▶ **The data**:

● ● ● ● ●

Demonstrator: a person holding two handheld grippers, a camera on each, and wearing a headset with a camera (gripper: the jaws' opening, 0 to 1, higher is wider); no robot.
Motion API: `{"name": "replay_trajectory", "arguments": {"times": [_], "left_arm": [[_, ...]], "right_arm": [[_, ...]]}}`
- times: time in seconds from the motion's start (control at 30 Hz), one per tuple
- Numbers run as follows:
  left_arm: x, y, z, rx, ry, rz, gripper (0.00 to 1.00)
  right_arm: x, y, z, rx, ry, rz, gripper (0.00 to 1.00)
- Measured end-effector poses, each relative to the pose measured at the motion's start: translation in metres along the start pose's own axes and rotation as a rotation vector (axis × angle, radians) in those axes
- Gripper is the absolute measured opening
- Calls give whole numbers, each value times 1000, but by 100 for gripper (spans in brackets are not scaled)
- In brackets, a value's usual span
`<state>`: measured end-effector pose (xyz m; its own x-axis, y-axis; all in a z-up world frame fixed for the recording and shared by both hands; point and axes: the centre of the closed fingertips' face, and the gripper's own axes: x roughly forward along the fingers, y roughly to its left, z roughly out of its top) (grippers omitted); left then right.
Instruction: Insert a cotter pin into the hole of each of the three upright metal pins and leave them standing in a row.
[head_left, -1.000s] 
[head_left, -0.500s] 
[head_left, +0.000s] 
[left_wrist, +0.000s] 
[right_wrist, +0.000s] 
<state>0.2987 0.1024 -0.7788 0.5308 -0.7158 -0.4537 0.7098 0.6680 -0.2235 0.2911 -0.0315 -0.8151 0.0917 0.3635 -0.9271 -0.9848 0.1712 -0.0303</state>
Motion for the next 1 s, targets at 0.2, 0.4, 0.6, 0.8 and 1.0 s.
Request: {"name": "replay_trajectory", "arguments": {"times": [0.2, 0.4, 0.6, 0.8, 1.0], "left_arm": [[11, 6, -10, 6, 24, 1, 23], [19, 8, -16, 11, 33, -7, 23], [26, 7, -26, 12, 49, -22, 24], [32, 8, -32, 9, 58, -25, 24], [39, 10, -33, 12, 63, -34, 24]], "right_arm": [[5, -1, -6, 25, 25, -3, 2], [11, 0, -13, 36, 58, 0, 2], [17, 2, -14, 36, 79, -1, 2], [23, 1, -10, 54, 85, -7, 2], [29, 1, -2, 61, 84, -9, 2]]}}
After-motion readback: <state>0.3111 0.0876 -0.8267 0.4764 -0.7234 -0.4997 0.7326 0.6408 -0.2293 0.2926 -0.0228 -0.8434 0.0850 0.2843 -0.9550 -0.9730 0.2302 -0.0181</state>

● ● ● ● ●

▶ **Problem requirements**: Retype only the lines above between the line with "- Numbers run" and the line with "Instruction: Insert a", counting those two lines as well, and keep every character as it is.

▶ **Exercise solution**:
- Numbers run as follows:
  left_arm: x, y, z, rx, ry, rz, gripper (0.00 to 1.00)
  right_arm: x, y, z, rx, ry, rz, gripper (0.00 to 1.00)
- Measured end-effector poses, each relative to the pose measured at the motion's start: translation in metres along the start pose's own axes and rotation as a rotation vector (axis × angle, radians) in those axes
- Gripper is the absolute measured opening
- Calls give whole numbers, each value times 1000, but by 100 for gripper (spans in brackets are not scaled)
- In brackets, a value's usual span
`<state>`: measured end-effector pose (xyz m; its own x-axis, y-axis; all in a z-up world frame fixed for the recording and shared by both hands; point and axes: the centre of the closed fingertips' face, and the gripper's own axes: x roughly forward along the fingers, y roughly to its left, z roughly out of its top) (grippers omitted); left then right.
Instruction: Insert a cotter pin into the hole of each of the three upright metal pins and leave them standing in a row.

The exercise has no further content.